#### SOURCE DATA:
##############################

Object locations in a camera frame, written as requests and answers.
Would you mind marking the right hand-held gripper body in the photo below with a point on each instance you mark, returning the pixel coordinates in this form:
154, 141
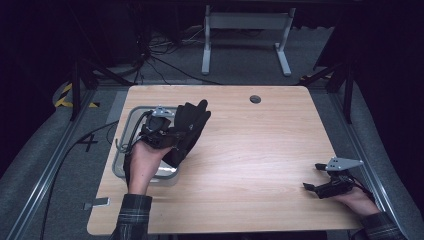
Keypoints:
335, 188

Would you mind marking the person's left hand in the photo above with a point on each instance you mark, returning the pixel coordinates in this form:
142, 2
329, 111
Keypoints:
146, 163

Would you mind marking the black metal stand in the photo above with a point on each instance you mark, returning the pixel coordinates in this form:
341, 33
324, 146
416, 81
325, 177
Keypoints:
348, 93
76, 90

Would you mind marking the person's right hand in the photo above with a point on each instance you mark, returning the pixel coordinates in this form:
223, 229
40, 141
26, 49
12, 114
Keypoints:
360, 201

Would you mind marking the white metal desk frame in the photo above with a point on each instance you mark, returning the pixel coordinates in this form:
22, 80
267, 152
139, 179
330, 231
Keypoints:
246, 21

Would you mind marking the yellow black hazard tape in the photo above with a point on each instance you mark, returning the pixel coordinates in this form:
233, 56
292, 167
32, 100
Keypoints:
65, 96

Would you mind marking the grey tape strip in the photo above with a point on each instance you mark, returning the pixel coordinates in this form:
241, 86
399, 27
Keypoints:
98, 202

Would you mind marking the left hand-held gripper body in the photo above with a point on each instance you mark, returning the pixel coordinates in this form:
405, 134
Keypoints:
156, 128

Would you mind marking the grey round table grommet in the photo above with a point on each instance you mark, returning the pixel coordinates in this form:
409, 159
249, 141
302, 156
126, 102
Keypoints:
255, 99

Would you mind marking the aluminium floor rail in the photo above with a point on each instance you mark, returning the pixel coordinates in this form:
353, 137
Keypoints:
363, 146
43, 183

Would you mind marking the black glove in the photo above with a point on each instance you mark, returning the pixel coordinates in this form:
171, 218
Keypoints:
188, 128

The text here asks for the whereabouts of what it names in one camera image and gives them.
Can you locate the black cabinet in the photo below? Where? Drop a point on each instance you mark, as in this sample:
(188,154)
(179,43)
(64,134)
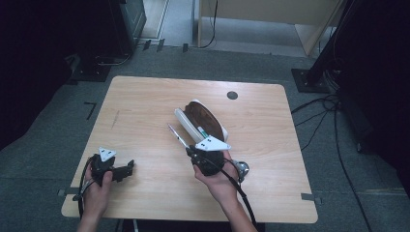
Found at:
(129,25)

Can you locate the grey tape strip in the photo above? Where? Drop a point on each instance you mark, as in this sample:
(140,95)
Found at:
(66,192)
(311,197)

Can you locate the shiny round metal object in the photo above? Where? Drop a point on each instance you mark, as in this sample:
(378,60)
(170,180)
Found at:
(242,168)

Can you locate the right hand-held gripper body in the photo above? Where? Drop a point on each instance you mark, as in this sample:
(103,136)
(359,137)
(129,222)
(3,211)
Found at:
(209,154)

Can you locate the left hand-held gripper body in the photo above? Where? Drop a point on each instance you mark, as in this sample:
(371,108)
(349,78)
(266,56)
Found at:
(102,164)

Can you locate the black metal stand with base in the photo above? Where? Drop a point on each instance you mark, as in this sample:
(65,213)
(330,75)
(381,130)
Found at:
(311,80)

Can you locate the person's right hand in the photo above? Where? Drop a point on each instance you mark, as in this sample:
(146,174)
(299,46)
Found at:
(219,185)

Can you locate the person's left hand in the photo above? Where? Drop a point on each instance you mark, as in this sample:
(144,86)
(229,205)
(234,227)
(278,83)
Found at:
(96,193)

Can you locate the black tape corner mark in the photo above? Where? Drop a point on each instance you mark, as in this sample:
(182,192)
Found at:
(91,108)

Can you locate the brown shoe with white sole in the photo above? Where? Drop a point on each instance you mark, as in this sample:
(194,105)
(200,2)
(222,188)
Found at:
(201,119)

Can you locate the black flat stand base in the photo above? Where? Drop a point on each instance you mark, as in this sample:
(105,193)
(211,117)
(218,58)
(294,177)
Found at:
(92,71)

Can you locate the grey round table grommet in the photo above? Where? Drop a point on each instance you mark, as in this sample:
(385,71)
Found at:
(232,95)

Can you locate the green and white pen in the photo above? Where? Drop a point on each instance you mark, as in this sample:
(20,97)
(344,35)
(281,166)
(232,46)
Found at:
(202,131)

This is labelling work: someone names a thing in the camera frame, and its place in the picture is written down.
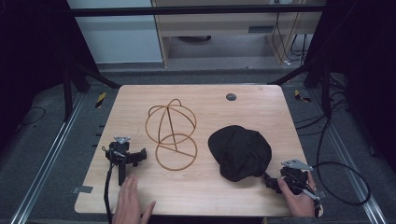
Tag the black curtain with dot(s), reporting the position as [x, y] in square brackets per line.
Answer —
[31, 62]
[367, 77]

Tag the light wooden desk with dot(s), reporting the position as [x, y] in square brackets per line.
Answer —
[218, 25]

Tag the metal floor rail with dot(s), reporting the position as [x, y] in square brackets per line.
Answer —
[46, 158]
[351, 165]

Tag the black horizontal frame bar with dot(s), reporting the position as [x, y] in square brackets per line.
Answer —
[186, 10]

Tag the yellow black floor tape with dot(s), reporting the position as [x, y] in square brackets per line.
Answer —
[100, 100]
[301, 96]

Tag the person's right hand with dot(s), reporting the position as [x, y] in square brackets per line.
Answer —
[299, 202]

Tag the black cap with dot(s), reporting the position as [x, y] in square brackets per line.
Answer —
[239, 152]

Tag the black metal stand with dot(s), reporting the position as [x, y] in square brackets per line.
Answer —
[67, 93]
[325, 93]

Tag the person's left hand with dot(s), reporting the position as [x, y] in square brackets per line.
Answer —
[130, 202]

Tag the grey tape strip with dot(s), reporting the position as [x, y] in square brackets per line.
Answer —
[82, 189]
[322, 194]

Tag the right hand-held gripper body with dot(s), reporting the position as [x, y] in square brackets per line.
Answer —
[295, 175]

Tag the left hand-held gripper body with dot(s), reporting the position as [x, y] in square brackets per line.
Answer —
[119, 155]

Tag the grey round table grommet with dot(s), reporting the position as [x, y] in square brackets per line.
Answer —
[231, 96]

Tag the white cabinet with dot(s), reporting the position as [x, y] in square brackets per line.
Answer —
[118, 40]

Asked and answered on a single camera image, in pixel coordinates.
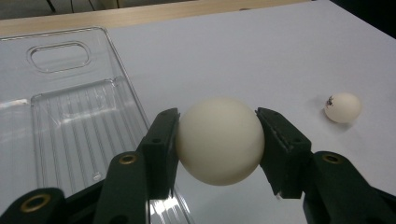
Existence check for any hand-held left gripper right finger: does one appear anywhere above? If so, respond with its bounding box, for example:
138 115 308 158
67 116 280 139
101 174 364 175
255 106 312 200

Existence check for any plain white egg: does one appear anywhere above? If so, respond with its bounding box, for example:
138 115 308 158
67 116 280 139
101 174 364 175
175 96 266 187

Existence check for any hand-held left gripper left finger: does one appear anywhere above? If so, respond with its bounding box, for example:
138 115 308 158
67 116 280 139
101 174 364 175
138 107 181 200

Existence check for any white egg with dark mark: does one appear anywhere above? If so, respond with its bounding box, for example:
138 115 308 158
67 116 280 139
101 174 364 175
323 91 363 124

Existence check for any clear plastic tray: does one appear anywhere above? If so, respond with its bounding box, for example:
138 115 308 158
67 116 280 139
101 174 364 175
0 26 196 224

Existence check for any wooden table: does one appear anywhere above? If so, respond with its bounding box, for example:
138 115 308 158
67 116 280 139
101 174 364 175
0 0 312 38

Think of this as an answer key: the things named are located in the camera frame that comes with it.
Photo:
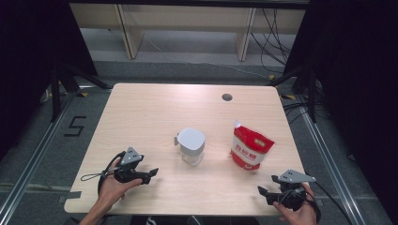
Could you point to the person's left hand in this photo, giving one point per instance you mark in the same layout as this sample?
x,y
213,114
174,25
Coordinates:
x,y
111,190

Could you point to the person's right hand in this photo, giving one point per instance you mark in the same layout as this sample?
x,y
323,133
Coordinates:
x,y
298,217

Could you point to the clear jar with white lid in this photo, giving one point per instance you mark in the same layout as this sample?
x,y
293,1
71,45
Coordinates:
x,y
191,140

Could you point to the black curtain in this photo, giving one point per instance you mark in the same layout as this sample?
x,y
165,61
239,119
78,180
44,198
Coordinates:
x,y
25,62
359,78

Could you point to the yellow and black tape piece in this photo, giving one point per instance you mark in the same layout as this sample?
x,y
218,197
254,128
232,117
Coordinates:
x,y
288,97
83,94
271,76

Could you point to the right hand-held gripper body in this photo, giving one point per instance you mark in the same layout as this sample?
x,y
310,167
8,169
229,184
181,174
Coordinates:
x,y
294,176

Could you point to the black metal stand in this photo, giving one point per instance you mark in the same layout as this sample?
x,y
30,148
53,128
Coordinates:
x,y
312,93
55,93

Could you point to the beige wooden shelf unit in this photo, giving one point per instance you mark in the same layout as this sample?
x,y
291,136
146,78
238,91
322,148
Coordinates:
x,y
187,17

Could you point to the aluminium floor rail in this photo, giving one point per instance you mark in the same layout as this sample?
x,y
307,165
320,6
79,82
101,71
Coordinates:
x,y
34,159
328,156

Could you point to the red and white sugar bag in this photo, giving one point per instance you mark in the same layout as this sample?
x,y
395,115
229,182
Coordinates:
x,y
250,150

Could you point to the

##############################

#### EXERCISE AIM:
Of the records above, copy each line that includes "clear".

#### ANSWER SPACE:
Existence check for any clear plastic tray: does one appear anywhere above? If so, respond with its bounding box, for example:
Could you point to the clear jar with white lid in this photo, giving one point per instance you mark in the same layout as this sample?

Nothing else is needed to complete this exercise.